Moreover, the social media, much like the world wide web it operates within, is unregulated. The elaborate and systematic checks and balances structured into the editorial hierarchy of the tradition media, as well as the traditional media’s reliance on, and therefore fear of losing public faith, ensure inaccuracies are filtered out to the extent possible before the matter goes to press. Though a greater majority of media organisations are middle of the road walkers in the belief this is what objectivity is about, there are also media organisations with definite ideological leanings, but they wear their ideologies on their sleeves, so that readers and audiences are left with no doubt what flavour to expect. However, they will try and win you with their arguments to also take their viewpoints, but not attempt to cheat you into doing so by hiding facts or data. This is again much unlike the social media as news source where unauthenticated information and even outright propaganda, are often projected as facts. This happens on a routine basis, so the damage would also be routine though at the unconscious level, for this it is the nature of the beast. Just recall the manner in which the outlawing of Khomdram Ratan, the leader of the ILPS movement unfolded, to see how overt and dangerous these damages can be. With all its moles and warts, its weaknesses and poor resources, the era of the traditional media is unlikely to end soon, unlike the gleeful predictions of many bumbling and farcical clairvoyants.

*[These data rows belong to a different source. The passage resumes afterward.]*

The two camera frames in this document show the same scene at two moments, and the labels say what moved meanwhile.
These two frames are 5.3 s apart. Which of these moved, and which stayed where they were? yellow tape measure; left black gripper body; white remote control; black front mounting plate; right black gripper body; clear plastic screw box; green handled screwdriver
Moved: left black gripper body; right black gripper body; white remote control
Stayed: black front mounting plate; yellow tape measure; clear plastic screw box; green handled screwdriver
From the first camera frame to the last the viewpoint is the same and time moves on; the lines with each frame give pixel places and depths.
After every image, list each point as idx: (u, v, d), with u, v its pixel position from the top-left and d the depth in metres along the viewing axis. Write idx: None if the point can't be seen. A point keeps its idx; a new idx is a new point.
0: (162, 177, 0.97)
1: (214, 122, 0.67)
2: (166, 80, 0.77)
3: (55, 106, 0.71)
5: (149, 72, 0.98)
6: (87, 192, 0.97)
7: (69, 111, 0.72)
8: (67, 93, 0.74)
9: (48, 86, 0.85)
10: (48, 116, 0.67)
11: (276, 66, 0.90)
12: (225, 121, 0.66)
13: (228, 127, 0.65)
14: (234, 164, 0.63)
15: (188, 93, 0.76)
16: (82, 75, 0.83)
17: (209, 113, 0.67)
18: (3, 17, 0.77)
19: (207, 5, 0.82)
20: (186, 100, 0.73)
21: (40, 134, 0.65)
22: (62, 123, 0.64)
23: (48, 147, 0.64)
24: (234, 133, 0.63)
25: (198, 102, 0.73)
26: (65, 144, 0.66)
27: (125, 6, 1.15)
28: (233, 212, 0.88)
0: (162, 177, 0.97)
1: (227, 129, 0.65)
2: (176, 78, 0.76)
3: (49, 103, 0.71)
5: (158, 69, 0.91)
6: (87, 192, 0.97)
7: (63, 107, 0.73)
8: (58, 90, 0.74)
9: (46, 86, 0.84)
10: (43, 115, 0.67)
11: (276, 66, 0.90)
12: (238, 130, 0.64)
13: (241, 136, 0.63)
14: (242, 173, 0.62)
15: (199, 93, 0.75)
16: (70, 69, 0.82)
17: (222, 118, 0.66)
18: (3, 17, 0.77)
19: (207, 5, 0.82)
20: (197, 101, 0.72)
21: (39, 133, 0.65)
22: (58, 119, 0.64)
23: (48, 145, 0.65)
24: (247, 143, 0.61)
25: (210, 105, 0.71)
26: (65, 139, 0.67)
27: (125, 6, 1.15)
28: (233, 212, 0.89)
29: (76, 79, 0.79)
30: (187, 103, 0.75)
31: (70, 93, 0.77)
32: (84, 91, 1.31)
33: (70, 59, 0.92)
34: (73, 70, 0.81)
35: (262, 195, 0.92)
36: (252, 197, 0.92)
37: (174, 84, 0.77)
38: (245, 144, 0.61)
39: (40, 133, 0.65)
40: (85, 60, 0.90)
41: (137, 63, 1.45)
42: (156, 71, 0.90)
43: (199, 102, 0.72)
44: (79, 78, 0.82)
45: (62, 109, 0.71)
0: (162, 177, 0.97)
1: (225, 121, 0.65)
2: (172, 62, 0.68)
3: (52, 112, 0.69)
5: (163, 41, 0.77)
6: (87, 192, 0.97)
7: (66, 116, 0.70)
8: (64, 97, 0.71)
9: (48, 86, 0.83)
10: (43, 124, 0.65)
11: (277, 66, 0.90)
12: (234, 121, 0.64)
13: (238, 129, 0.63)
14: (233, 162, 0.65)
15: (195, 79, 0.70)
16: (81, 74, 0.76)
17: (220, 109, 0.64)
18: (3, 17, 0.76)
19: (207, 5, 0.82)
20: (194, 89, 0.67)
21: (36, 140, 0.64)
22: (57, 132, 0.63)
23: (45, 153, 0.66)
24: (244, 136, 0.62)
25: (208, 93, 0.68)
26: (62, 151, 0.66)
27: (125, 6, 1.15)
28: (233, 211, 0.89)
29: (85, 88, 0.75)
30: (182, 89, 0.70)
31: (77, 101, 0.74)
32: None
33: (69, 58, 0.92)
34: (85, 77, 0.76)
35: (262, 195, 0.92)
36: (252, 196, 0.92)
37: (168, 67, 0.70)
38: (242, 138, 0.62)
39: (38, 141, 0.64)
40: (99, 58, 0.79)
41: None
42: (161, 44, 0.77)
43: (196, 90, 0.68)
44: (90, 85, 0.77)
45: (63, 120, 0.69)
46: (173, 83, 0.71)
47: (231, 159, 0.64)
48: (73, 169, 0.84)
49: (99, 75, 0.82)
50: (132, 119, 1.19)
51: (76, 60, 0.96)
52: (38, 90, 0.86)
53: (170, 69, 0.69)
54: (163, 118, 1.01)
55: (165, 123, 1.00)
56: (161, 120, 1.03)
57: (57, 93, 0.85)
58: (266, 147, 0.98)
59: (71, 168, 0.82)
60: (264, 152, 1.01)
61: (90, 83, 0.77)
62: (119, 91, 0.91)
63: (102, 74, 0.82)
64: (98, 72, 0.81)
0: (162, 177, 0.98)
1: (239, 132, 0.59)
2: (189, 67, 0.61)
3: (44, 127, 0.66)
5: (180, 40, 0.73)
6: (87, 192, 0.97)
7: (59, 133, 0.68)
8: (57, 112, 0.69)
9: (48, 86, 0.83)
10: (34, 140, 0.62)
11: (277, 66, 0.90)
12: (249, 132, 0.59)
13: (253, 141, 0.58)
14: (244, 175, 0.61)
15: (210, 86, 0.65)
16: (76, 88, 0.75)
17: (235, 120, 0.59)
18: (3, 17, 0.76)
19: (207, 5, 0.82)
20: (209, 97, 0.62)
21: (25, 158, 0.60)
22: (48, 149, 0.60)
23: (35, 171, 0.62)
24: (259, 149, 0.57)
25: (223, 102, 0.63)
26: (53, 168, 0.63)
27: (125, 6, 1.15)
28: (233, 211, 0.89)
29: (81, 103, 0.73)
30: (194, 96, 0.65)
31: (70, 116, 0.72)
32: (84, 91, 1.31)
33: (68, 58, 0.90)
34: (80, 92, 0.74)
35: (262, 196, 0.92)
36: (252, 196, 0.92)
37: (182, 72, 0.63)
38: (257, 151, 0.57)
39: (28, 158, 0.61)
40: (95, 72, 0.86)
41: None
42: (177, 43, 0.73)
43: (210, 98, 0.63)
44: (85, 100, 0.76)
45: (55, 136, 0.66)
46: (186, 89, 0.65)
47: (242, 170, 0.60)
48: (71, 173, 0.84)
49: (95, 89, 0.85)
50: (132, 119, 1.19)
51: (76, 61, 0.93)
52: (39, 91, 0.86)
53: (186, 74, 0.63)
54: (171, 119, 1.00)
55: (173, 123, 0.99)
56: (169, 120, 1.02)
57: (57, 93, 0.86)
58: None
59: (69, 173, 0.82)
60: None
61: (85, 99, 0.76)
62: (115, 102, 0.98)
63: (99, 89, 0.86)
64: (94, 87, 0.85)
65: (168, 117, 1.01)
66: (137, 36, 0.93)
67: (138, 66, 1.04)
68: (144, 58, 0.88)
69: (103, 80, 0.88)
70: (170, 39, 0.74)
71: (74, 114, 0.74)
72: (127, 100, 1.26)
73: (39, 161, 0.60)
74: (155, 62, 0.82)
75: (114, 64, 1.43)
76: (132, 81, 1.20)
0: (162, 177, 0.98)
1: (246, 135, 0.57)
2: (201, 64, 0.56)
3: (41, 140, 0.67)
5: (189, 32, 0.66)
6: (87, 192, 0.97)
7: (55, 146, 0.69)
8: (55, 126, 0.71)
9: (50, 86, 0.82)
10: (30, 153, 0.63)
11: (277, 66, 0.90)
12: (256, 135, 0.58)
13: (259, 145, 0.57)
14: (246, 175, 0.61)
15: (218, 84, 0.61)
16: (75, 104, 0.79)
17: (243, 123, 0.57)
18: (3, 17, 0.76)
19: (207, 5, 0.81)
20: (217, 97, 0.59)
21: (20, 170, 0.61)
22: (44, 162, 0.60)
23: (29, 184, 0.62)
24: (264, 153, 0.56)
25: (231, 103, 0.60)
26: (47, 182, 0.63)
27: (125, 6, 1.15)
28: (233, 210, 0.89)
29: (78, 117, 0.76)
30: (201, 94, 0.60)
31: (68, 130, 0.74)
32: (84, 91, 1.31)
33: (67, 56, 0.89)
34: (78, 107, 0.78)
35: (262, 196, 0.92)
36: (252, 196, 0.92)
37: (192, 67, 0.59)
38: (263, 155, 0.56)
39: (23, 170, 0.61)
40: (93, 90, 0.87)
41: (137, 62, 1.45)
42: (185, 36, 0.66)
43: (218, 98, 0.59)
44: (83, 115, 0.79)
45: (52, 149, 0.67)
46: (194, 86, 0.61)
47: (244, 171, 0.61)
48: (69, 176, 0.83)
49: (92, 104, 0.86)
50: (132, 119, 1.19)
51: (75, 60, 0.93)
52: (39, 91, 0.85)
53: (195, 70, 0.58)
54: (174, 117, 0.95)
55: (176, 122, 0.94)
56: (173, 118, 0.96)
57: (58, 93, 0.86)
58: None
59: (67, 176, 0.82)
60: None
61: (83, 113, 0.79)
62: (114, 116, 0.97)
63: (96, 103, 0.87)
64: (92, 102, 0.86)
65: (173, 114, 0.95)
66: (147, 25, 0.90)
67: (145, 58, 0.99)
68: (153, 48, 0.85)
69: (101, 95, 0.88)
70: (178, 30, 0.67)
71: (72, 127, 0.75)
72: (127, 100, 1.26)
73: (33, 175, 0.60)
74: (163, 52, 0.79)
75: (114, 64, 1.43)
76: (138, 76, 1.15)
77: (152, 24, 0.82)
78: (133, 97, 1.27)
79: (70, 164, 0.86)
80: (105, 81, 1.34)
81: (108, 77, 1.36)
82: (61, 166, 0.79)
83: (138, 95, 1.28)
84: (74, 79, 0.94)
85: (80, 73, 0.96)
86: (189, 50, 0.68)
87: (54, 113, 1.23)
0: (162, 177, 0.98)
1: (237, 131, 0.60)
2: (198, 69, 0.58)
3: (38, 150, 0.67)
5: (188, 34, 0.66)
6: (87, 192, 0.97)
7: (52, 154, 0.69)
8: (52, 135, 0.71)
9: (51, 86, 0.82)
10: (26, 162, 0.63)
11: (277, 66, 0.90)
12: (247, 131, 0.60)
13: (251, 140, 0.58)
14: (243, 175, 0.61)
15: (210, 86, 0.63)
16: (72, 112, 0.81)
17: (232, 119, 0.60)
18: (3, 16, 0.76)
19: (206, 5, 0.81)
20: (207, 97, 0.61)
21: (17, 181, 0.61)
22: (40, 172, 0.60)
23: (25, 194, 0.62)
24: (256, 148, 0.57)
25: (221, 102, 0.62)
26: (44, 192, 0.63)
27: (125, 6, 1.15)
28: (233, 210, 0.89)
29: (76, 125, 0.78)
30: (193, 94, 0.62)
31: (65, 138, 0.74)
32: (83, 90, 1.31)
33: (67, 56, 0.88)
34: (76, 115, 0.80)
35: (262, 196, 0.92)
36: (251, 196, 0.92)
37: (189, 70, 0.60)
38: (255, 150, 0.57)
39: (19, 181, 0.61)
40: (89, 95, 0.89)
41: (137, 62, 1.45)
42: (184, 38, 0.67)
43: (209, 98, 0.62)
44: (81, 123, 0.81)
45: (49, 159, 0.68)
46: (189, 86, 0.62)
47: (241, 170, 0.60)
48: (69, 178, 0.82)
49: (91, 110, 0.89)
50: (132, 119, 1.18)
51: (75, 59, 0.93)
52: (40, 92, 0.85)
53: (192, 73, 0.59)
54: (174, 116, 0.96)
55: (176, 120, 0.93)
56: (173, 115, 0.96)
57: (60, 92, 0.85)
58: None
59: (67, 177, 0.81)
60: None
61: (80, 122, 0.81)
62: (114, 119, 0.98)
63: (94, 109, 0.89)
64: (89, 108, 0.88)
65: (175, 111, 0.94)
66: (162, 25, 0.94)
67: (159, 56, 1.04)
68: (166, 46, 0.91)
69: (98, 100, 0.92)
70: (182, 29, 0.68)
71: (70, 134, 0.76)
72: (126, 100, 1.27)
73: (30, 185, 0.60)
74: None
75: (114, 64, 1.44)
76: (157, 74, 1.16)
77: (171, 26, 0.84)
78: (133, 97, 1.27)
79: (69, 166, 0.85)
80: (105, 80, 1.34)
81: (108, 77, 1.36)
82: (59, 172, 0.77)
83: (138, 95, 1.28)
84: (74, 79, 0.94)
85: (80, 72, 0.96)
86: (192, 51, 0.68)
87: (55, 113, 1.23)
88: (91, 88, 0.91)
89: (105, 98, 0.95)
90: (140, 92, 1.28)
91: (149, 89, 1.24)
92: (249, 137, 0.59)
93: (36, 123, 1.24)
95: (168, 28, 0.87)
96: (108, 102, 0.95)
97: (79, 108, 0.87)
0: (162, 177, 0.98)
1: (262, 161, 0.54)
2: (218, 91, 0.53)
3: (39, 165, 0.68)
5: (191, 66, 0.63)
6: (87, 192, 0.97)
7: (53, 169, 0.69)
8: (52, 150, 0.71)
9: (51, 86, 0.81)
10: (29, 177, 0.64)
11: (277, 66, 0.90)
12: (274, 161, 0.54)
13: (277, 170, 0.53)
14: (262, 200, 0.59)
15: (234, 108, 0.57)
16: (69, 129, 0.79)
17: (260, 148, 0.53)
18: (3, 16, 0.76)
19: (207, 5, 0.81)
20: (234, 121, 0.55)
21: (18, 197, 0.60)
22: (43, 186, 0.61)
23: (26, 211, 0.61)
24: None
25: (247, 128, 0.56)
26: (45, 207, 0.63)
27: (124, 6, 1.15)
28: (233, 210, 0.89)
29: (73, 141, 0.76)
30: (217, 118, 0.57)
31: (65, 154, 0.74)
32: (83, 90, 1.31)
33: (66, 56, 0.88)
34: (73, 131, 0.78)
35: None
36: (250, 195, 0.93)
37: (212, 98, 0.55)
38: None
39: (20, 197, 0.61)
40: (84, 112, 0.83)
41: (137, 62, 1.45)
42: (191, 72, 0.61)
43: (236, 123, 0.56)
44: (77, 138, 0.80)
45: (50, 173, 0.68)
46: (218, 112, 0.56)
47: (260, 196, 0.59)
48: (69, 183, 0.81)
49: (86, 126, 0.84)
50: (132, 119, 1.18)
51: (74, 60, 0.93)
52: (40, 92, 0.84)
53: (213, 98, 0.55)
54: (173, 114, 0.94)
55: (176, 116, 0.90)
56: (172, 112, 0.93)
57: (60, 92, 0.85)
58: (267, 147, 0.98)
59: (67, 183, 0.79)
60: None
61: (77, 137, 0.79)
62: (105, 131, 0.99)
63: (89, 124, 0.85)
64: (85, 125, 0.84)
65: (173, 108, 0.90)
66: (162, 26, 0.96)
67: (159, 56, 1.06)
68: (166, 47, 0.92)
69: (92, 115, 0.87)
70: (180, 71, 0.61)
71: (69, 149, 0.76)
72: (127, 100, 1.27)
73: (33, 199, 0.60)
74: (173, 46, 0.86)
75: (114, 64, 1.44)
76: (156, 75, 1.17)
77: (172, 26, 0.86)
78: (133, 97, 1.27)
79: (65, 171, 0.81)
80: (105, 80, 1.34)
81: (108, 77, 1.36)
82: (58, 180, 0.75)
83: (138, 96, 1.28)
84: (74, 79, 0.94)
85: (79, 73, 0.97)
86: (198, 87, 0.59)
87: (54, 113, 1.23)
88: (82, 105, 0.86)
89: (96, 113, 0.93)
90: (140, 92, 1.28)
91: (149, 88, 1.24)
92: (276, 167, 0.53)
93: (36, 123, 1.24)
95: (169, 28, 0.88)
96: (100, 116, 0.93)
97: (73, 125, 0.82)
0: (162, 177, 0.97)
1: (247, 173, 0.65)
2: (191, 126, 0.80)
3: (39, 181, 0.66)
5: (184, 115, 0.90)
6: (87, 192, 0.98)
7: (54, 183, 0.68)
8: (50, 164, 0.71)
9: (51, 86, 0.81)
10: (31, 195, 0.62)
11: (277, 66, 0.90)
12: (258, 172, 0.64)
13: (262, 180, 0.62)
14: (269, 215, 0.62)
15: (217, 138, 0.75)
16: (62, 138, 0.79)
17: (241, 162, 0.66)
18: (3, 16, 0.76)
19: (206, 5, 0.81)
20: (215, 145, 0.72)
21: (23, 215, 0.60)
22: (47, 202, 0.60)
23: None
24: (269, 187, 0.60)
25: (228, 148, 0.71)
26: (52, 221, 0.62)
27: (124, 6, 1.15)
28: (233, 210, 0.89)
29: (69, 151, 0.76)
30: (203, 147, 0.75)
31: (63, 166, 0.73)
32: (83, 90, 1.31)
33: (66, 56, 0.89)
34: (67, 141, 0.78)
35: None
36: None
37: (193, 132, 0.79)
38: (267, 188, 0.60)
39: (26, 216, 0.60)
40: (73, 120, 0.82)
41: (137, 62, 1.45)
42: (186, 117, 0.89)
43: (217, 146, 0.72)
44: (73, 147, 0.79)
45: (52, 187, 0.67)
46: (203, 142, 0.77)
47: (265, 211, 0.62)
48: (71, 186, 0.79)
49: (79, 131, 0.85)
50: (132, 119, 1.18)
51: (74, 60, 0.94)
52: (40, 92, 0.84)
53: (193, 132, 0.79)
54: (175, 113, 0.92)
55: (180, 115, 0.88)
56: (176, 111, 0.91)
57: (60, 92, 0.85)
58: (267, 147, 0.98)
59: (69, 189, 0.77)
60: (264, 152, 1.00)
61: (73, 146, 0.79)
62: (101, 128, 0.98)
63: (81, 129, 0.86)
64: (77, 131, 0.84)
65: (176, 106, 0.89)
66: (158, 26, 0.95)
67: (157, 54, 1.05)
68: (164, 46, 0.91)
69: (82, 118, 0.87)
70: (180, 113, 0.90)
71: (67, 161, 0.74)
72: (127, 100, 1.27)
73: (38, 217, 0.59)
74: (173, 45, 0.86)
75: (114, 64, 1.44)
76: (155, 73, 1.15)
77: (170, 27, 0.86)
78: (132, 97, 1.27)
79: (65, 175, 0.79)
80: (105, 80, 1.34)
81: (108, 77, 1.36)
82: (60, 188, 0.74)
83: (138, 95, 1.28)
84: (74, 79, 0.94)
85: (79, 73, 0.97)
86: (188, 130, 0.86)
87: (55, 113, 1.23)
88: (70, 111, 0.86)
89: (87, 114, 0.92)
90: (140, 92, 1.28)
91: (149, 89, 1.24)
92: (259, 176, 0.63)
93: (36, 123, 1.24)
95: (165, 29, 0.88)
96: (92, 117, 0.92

This also brings us back to the debate on what is freedom. The one definition which has held is that there cannot be freedom without law. Indeed, freedom needs to be defined as per the law, and therefore absence of law is no freedom. The internet so far is marked by this absence and therefore the freedom that it promises is also illusory and dangerous, that is until it too comes to be subject to its own sets of consensual laws, norms and etiquettes. For an easier illustration, just imagine what our traffic would be like if there were no laws, norms or etiquettes governing it, and everybody were to drive as they please. Manipur’s traffic chaos has a lot to do with a similar absence or depletion of these qualities. Some bit of law has internalised, therefore everybody generally drives on the left and overtakes from the right. Beyond these most basics of traffic laws, there is nothing much to say of the respect for other norms and etiquettes. Hopefully, someday soon, things will improve to add quality to everybody’s life. Hopefully also someday soon, the internet too will come to be under similar moderations of civilizational values.